■ TRY IT:
Go to the line in the entries below that holds "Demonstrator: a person" and repeat exactly from there through the line that holds "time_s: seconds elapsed", inclusive.

■ MATERIAL PROVIDED:
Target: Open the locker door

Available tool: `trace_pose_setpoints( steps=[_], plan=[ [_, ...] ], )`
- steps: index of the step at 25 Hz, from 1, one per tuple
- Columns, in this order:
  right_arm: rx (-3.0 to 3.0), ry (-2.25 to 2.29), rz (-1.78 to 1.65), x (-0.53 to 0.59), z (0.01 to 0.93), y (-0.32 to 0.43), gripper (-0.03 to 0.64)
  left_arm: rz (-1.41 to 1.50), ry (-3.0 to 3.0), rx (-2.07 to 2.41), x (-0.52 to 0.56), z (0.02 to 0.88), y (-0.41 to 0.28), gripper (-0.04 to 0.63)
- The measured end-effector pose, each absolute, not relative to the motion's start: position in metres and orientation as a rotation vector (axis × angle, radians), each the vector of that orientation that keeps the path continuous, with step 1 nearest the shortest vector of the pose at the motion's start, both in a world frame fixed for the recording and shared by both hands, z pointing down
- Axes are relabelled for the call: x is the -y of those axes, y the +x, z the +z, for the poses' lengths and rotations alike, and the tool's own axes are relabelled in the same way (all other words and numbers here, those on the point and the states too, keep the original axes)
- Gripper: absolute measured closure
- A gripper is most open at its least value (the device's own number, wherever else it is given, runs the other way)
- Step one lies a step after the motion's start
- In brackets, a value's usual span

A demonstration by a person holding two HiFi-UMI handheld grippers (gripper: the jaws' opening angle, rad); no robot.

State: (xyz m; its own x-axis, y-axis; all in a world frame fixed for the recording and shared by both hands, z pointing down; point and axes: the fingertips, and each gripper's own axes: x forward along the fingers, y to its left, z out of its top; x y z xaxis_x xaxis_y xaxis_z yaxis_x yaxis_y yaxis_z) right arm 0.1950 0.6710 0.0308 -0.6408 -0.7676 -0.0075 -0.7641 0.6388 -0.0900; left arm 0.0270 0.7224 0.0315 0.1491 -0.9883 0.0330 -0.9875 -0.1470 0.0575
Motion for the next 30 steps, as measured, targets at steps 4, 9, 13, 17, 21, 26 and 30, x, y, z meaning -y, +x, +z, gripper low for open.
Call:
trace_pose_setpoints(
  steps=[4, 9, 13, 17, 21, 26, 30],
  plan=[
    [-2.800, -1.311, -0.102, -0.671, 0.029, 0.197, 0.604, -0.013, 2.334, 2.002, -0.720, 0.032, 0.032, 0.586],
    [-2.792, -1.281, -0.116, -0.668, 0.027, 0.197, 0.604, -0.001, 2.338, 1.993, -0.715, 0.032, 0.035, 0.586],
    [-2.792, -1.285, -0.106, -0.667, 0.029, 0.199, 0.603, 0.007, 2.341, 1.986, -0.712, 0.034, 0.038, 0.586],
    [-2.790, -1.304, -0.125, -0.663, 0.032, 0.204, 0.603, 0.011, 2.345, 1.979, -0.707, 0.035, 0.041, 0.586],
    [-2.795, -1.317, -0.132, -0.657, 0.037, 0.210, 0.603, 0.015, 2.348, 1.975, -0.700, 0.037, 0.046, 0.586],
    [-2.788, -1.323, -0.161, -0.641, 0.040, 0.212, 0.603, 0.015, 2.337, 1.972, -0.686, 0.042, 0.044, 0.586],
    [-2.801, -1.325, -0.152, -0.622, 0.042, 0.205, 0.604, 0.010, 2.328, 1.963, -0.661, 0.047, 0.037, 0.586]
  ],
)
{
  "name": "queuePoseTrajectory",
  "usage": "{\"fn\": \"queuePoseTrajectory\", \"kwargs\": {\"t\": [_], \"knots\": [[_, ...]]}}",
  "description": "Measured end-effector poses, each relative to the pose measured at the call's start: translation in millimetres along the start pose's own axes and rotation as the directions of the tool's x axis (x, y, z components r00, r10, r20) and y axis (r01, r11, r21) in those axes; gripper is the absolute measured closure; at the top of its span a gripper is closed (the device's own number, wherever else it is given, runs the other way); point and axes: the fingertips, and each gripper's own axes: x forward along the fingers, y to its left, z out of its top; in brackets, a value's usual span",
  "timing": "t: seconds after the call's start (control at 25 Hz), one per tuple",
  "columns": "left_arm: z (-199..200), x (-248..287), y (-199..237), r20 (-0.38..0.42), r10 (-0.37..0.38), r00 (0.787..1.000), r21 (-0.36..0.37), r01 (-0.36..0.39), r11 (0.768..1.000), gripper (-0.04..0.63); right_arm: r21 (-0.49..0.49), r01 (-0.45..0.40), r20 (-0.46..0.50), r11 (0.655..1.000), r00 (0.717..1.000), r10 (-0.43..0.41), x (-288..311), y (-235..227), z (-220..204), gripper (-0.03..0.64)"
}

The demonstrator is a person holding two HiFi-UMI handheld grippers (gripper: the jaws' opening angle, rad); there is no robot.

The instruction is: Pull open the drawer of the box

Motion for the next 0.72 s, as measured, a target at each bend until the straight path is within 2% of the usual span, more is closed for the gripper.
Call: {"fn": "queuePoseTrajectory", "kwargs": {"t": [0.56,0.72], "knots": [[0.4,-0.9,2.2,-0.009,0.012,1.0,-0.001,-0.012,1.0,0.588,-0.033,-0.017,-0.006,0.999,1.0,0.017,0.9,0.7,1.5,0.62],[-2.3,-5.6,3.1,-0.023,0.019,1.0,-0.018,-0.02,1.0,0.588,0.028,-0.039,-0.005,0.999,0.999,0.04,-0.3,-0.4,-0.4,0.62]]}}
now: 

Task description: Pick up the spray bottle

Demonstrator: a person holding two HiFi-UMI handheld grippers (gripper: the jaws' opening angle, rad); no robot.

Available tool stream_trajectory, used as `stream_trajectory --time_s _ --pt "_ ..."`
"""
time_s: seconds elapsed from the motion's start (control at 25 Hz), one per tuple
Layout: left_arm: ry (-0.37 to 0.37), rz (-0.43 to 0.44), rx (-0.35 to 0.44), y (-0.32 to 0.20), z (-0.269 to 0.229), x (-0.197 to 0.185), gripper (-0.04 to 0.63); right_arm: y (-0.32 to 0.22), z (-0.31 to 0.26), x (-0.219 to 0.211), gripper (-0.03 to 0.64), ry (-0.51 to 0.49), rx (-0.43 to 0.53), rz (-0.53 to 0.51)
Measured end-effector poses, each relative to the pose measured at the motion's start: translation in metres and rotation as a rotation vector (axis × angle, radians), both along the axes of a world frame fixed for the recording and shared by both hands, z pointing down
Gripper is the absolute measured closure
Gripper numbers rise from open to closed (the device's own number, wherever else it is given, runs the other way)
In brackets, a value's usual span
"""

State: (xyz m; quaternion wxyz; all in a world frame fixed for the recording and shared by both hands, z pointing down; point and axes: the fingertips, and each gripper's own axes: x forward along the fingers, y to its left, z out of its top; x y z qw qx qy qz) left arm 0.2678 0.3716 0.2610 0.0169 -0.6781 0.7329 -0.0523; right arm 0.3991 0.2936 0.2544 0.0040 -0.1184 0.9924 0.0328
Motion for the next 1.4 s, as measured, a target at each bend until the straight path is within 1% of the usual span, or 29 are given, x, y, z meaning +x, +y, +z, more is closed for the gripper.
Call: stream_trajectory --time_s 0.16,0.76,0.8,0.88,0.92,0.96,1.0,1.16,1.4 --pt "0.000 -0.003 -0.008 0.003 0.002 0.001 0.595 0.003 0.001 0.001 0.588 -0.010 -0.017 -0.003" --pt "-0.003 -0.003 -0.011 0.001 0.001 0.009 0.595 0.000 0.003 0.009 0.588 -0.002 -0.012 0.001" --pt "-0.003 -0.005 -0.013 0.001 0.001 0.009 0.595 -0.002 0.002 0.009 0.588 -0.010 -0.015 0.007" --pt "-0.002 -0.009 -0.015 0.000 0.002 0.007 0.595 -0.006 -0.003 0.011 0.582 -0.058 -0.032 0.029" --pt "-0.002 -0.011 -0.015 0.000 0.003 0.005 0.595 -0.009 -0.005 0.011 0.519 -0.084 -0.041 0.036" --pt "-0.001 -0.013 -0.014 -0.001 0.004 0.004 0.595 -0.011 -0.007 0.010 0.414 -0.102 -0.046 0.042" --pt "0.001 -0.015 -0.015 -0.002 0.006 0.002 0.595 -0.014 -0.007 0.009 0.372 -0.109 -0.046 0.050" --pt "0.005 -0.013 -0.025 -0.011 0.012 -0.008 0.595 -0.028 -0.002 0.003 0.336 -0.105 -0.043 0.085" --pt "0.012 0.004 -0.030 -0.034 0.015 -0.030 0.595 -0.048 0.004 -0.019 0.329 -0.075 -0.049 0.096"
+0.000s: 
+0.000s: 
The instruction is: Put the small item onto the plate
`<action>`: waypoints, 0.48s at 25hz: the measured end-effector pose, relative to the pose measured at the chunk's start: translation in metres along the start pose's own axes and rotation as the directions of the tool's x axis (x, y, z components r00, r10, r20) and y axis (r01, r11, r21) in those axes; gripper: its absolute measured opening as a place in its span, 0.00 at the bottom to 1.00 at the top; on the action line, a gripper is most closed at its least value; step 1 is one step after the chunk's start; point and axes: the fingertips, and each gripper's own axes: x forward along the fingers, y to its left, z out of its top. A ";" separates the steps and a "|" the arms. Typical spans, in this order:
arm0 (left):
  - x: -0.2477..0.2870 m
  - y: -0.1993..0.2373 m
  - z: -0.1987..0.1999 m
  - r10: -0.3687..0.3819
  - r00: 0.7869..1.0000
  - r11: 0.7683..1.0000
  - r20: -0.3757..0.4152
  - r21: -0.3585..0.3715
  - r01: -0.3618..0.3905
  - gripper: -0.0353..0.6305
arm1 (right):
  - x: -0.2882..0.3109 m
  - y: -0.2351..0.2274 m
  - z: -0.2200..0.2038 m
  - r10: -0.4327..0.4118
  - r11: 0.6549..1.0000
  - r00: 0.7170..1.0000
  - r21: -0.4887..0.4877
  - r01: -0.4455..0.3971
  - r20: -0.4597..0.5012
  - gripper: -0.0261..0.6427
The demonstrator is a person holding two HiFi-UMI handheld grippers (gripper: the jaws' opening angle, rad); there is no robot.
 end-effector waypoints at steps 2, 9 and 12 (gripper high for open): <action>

■ EXERCISE OUTPUT:
Demonstrator: a person holding two HiFi-UMI handheld grippers (gripper: the jaws' opening angle, rad); no robot.

Available tool stream_trajectory, used as `stream_trajectory --time_s _ --pt "_ ..."`
"""
time_s: seconds elapsed from the motion's start (control at 25 Hz), one per tuple

This completes the response.